Another problem is the emergence of fractional shares . They cannot be avoided in the presence of obligatory heirs, whose shares cannot be reduced in order to prevent fragmentation. But the other successors do not agree to prevent it by reducing their shares. Owners of fractional shares cannot participate in the management of the JSC.

Difficulties arise when attempting to market valuation of shares at the request of a notary: it is difficult if the securities are not included in the auction. Due to delays and the inability to formalize inheritance rights, successors have to go to court.

Only shares owned by the testator at the time of his death . That is, if, after opening the inheritance, the joint-stock company made a conversion and instead of 20 securities, 30 were formed, the heirs will receive only 20 of them.

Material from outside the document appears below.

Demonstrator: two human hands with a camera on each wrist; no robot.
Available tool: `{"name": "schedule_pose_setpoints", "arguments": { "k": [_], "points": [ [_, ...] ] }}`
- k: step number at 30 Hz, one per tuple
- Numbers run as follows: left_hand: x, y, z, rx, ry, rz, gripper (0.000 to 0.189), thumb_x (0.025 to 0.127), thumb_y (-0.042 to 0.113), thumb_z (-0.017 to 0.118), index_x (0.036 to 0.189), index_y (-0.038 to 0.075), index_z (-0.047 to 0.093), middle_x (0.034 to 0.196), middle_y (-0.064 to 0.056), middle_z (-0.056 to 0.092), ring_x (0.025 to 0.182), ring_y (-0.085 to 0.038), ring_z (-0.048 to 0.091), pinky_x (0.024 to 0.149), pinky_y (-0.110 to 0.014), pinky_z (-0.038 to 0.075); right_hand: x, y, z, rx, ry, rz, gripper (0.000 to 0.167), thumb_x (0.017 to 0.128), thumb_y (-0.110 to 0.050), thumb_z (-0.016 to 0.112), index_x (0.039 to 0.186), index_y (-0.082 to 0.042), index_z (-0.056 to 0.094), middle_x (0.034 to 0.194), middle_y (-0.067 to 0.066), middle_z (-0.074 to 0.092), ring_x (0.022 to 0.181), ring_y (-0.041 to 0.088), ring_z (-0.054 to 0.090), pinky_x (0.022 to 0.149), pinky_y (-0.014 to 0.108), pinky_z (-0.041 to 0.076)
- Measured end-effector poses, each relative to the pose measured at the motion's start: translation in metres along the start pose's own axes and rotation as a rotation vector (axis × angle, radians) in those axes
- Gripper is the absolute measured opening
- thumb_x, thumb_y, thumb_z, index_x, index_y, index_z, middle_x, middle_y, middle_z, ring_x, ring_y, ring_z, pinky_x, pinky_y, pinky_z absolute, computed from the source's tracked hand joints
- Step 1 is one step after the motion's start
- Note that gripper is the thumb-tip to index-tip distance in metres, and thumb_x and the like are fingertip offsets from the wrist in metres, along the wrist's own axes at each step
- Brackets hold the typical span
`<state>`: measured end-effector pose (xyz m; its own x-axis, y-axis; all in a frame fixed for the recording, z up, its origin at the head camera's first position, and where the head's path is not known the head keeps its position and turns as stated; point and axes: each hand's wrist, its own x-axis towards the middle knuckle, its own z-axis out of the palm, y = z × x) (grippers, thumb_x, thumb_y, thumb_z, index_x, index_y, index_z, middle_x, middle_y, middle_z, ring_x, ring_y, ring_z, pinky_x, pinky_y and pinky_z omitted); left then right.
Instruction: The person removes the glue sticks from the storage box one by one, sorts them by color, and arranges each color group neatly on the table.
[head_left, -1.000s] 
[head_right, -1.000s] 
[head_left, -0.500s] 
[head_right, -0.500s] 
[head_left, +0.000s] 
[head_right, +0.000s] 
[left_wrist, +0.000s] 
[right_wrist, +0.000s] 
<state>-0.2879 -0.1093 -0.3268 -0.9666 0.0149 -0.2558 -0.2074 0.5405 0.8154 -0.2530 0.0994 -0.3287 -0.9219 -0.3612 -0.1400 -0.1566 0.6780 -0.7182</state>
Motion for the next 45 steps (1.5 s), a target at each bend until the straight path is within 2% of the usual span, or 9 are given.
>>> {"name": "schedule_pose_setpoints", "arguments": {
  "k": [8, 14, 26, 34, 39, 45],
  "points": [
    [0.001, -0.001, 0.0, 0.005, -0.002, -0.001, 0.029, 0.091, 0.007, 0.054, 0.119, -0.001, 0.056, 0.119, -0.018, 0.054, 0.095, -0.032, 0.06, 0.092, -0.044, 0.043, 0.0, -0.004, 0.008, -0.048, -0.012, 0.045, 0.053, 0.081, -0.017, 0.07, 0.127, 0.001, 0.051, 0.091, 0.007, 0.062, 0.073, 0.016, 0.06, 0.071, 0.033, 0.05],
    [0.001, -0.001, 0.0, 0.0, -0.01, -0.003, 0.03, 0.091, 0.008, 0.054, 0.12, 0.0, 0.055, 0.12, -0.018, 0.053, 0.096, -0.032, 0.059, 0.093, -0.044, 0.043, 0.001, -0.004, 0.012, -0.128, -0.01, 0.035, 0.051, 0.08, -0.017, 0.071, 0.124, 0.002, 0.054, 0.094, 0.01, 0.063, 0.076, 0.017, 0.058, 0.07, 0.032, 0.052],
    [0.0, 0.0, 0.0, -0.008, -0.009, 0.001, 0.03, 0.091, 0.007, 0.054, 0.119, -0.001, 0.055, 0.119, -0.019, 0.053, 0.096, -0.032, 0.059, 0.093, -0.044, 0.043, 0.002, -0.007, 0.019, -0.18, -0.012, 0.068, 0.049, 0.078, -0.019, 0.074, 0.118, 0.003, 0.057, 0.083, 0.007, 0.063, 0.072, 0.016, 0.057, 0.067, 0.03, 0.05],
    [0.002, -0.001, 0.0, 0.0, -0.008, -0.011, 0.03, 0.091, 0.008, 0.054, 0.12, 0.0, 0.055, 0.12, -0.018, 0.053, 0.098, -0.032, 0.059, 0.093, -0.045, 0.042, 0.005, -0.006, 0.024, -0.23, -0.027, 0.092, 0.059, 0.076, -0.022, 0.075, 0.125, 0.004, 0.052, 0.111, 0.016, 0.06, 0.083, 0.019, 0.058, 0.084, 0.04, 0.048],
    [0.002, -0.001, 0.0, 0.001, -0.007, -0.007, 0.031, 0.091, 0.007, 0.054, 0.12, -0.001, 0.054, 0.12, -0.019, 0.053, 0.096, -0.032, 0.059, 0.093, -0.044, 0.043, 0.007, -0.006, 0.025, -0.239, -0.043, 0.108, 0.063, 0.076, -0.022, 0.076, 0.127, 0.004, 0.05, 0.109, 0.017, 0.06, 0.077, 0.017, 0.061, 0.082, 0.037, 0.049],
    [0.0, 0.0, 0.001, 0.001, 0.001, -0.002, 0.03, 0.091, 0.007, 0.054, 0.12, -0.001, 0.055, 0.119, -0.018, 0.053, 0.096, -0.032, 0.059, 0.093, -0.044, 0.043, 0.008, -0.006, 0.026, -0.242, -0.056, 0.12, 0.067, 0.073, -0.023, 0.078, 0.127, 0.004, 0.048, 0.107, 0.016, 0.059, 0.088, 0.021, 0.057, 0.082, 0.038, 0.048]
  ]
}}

Mandatory share in inheritance

And another significant fly in the ointment is the obligatory share in the inheritance.
In fact, freedom of testament is significantly limited by the right to a compulsory share. Minor or disabled children of the testator, his disabled spouse and parents, as well as disabled dependents of the testator who are subject to inheritance on the basis of law, inherit, regardless of the contents of the will, at least half of the share that would be due to each of them upon inheritance by law (mandatory share - Clause 1 of Article 1149 of the Civil Code of the Russian Federation).

That is, heirs-pensioners, children and disabled people will be entitled to half of what is due to them by law, regardless of the contents of the will.

The right to an obligatory share is preserved even if the disabled heir was directly deprived of the inheritance by the will. The courts interpret this provision literally and do not provide any opportunity to deprive the right to an obligatory share. For example, in the Appeal ruling of the Moscow City Court dated November 18, 2016 in case No. 33-41829/2016, the court directly stated that freedom of will is limited by the rules on compulsory share in inheritance.

The recipient of the obligatory share is determined by the notary, and in the event of a controversial situation, by the court. Nevertheless, it is possible to partially neutralize the negative consequences of this provision of the Civil Code.

The right to an obligatory share in an inheritance is satisfied from the remaining untested part of the inheritance property, even if this leads to a reduction in the rights of other heirs under the law to this part of the property, and if the untested part of the property is insufficient to exercise the right to an obligatory share, from the part of the property that is willed (Clause 2 of Article 1149 of the Civil Code of the Russian Federation).

That is, if there is enough property to pay the obligatory share that is not covered by the will, then the bequeathed property is transferred according to the will of the testator.

Thus, to protect the business, it is necessary, having disposed of shares in the business in the will, to leave part of the property untested for the heirs by law.

How can you find out if a person has shares?

The main difficulty when inheriting shares is the fact that the heirs often do not know about their existence. It is a rare owner of securities who boasts of this fact in front of their relatives.

Therefore, the simplest situation is if the testator made a will and indicated the presence of securities. It is ideal for the heir if the will indicates the number of shares and the name of the joint stock company.

For legal heirs, the situation is more complicated. They need to take steps to find information on their own.

Search order:

  1. Submit applications to the notary who is handling the inheritance matter.
  2. Provide a list of organizations in which the testator may have shares.
  3. The notary issues a request to the registry holder.
  4. The registry holder provides a response to the request.

Thus, in order to inherit shares, it is necessary to have information about their availability. Or know about what organization they might be in.

Important! The law does not provide for the possibility of automatic transfer of rights to shares of the testator. Recipients of property must independently register ownership of securities.